● What you should do:
Your task is to quote the records from their first line through the line containing "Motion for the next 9", with nothing added or left out.

● Items from a data source:
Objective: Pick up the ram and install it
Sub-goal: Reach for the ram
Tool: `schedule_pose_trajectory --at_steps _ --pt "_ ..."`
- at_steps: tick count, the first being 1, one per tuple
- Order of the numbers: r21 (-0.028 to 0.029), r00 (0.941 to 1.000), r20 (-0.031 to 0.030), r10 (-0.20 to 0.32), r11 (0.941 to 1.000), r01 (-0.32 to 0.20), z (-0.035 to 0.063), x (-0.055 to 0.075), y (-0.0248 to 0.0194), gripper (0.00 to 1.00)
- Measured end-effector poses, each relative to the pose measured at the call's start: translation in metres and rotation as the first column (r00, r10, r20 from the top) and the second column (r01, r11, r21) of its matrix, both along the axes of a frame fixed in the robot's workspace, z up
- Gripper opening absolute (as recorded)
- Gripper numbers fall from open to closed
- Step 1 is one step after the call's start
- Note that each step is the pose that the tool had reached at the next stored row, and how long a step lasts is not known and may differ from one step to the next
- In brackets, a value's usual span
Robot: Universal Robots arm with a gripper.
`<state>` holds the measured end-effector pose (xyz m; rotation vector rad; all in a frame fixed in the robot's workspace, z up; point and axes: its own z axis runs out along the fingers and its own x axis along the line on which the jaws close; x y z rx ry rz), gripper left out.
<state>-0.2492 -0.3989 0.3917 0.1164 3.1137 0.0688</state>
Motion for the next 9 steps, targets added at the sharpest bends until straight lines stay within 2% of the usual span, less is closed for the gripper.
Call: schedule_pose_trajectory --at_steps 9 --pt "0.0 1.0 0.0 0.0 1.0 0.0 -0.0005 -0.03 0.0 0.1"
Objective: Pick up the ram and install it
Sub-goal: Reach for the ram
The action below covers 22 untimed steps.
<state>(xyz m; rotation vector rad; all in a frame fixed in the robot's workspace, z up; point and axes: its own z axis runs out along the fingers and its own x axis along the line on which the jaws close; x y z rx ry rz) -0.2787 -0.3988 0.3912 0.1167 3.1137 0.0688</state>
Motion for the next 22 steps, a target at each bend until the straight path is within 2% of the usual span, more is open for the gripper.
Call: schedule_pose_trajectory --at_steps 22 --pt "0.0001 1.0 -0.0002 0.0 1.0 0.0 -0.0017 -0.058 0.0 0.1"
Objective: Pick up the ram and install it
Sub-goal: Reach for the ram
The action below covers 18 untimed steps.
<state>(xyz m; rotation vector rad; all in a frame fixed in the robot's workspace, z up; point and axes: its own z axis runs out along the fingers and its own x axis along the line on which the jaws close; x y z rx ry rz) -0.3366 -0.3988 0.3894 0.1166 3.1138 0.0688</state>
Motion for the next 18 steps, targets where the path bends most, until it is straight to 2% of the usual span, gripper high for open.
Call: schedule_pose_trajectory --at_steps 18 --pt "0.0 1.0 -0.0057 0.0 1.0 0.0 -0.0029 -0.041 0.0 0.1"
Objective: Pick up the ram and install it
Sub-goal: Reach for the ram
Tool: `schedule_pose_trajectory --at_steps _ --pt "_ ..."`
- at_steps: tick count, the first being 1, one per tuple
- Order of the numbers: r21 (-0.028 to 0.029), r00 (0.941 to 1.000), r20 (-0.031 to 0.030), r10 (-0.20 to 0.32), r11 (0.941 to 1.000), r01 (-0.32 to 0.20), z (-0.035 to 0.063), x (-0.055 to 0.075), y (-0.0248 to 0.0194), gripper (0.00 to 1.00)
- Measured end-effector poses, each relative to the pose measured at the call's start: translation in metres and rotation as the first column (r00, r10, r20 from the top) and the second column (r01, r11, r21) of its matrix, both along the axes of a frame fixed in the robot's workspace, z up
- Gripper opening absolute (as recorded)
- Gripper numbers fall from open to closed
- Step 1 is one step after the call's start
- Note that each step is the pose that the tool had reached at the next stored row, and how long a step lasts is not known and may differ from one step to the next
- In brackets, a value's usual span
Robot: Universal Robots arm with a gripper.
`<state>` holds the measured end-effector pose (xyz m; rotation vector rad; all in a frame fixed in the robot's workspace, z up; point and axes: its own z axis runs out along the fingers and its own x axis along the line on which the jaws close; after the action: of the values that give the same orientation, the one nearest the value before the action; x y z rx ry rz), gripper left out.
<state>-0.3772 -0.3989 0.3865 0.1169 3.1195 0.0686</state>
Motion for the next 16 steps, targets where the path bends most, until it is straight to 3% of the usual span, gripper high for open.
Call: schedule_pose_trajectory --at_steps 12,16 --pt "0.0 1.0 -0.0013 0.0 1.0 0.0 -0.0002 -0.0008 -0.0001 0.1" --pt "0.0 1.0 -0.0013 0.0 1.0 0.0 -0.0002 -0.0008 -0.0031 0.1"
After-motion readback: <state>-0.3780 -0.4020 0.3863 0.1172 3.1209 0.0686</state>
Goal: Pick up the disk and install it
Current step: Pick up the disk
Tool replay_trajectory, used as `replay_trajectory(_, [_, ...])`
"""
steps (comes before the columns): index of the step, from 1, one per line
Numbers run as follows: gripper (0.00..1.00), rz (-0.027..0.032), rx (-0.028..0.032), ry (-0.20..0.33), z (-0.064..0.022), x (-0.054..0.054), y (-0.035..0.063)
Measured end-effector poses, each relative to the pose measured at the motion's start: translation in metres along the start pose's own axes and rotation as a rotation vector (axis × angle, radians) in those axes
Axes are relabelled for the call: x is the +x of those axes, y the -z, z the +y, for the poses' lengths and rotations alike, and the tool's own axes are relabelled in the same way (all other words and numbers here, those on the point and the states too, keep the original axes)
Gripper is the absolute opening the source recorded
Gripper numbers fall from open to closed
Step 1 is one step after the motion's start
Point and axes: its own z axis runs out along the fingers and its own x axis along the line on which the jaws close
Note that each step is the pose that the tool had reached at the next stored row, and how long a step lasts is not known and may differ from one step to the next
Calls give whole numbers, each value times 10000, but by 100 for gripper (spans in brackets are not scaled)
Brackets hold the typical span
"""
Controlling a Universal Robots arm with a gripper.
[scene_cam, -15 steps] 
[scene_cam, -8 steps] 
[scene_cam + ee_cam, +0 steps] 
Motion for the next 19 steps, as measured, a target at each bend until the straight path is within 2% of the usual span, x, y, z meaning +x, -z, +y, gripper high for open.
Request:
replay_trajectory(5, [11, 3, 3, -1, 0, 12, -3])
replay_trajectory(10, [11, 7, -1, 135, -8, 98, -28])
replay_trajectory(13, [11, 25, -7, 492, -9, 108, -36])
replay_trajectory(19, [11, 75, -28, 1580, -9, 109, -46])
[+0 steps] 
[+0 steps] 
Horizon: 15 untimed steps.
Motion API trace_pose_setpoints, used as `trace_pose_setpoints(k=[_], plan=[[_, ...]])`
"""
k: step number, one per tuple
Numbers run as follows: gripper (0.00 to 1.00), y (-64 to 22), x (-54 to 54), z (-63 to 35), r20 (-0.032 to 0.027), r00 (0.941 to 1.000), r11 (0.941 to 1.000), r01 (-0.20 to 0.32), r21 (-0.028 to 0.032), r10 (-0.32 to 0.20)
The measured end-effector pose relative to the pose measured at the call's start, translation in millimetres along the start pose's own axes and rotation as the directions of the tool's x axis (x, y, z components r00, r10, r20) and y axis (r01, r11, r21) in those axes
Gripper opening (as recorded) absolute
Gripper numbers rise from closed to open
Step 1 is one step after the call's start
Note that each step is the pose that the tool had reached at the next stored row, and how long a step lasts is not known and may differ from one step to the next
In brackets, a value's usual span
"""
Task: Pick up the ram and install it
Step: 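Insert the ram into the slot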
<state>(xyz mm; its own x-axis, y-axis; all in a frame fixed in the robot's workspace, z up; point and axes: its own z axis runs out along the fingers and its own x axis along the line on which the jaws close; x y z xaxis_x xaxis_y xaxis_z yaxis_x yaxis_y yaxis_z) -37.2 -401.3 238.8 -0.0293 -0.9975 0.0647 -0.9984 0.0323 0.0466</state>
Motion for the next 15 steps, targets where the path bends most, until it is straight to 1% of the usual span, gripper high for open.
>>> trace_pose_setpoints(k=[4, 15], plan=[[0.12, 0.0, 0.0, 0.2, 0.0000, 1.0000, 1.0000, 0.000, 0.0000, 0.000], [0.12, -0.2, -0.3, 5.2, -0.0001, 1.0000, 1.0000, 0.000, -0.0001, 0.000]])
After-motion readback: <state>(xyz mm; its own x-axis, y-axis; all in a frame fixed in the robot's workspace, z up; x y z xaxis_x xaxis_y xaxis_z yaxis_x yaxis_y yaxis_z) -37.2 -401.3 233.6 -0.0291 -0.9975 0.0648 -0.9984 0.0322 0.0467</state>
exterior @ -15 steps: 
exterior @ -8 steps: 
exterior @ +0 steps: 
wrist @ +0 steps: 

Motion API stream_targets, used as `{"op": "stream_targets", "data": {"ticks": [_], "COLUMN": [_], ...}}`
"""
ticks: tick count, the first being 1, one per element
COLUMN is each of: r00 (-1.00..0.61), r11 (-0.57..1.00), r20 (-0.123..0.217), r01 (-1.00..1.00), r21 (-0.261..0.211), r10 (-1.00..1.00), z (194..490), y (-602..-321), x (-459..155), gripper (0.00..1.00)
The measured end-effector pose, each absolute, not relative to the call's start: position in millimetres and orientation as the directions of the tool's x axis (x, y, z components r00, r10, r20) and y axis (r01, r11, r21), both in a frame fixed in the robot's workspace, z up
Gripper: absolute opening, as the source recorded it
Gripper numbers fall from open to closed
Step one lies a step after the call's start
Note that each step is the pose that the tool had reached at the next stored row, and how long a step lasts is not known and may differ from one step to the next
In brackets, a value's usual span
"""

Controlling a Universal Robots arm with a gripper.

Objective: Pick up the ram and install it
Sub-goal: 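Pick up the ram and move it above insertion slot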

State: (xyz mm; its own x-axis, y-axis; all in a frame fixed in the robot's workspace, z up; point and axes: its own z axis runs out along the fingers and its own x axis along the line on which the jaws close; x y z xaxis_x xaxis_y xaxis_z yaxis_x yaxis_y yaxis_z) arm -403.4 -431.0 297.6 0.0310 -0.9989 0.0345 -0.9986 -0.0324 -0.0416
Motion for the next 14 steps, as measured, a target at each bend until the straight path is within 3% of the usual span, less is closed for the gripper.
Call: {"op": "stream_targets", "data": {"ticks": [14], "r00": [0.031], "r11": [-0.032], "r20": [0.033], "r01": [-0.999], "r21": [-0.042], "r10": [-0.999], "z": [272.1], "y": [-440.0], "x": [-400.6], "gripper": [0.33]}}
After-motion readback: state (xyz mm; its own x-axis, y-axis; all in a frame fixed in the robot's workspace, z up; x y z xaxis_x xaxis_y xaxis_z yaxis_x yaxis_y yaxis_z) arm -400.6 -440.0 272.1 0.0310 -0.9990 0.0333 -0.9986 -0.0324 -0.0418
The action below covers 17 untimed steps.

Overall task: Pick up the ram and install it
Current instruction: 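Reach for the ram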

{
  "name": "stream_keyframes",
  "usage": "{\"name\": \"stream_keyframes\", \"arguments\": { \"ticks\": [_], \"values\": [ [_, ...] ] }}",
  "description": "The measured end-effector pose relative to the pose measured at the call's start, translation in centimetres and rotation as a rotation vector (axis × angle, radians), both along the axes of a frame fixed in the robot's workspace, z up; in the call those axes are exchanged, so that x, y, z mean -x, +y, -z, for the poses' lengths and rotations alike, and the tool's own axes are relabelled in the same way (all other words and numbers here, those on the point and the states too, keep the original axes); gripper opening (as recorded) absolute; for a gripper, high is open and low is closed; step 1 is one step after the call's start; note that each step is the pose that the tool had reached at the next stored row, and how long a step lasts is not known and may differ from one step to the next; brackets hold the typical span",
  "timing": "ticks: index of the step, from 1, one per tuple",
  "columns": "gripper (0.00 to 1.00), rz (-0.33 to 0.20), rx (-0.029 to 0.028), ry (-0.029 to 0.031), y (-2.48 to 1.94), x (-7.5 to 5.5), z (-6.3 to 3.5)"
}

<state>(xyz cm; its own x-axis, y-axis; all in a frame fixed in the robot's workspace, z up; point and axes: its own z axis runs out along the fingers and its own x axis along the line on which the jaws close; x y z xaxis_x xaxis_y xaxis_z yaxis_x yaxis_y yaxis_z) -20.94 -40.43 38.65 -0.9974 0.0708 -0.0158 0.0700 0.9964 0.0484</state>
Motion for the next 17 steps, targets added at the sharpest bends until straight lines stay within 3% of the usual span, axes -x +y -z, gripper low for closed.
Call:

● Exercise output:
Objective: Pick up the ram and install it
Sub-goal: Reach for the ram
Tool: `schedule_pose_trajectory --at_steps _ --pt "_ ..."`
- at_steps: tick count, the first being 1, one per tuple
- Order of the numbers: r21 (-0.028 to 0.029), r00 (0.941 to 1.000), r20 (-0.031 to 0.030), r10 (-0.20 to 0.32), r11 (0.941 to 1.000), r01 (-0.32 to 0.20), z (-0.035 to 0.063), x (-0.055 to 0.075), y (-0.0248 to 0.0194), gripper (0.00 to 1.00)
- Measured end-effector poses, each relative to the pose measured at the call's start: translation in metres and rotation as the first column (r00, r10, r20 from the top) and the second column (r01, r11, r21) of its matrix, both along the axes of a frame fixed in the robot's workspace, z up
- Gripper opening absolute (as recorded)
- Gripper numbers fall from open to closed
- Step 1 is one step after the call's start
- Note that each step is the pose that the tool had reached at the next stored row, and how long a step lasts is not known and may differ from one step to the next
- In brackets, a value's usual span
Robot: Universal Robots arm with a gripper.
`<state>` holds the measured end-effector pose (xyz m; rotation vector rad; all in a frame fixed in the robot's workspace, z up; point and axes: its own z axis runs out along the fingers and its own x axis along the line on which the jaws close; x y z rx ry rz), gripper left out.
<state>-0.2492 -0.3989 0.3917 0.1164 3.1137 0.0688</state>
Motion for the next 9 steps, targets added at the sharpest bends until straight lines stay within 2% of the usual span, less is closed for the gripper.

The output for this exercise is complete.